## [Work order]
Taking the listing below, restate word for word each line from the line with "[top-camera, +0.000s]" to the line with "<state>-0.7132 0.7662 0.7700", ends included, and stop there.

(Beginning of Information provided)

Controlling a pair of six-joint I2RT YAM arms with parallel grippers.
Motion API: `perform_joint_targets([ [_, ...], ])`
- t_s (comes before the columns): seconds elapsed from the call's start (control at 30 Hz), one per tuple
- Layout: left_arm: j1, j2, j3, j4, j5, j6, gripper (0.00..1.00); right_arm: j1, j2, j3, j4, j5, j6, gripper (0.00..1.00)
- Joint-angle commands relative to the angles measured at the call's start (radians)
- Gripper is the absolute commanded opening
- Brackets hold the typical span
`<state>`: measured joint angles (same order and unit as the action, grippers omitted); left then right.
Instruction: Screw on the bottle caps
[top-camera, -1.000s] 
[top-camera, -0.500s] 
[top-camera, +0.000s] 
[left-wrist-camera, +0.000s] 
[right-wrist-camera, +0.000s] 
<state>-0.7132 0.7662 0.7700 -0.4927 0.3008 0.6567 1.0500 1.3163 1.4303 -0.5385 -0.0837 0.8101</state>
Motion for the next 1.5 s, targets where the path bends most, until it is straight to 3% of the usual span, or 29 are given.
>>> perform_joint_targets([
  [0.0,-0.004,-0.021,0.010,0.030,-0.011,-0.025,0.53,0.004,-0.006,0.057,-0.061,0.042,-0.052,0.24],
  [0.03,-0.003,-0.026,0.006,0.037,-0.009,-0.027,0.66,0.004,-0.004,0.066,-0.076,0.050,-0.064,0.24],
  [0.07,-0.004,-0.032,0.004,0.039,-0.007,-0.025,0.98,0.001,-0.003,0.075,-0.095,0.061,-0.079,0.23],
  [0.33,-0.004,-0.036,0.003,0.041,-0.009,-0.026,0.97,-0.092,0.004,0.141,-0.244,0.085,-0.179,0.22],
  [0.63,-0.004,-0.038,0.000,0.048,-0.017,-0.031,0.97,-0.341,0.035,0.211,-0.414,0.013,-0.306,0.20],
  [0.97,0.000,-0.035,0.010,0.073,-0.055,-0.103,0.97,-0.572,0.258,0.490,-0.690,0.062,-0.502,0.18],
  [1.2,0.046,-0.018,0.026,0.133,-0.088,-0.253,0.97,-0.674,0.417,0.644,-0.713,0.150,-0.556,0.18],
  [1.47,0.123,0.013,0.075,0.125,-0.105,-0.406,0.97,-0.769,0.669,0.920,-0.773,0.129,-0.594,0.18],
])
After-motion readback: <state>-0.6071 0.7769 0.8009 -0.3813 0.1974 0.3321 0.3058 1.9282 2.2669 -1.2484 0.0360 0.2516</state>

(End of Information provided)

## [Expected output]
[top-camera, +0.000s] 
[left-wrist-camera, +0.000s] 
[right-wrist-camera, +0.000s] 
<state>-0.7132 0.7662 0.7700 -0.4927 0.3008 0.6567 1.0500 1.3163 1.4303 -0.5385 -0.0837 0.8101</state>

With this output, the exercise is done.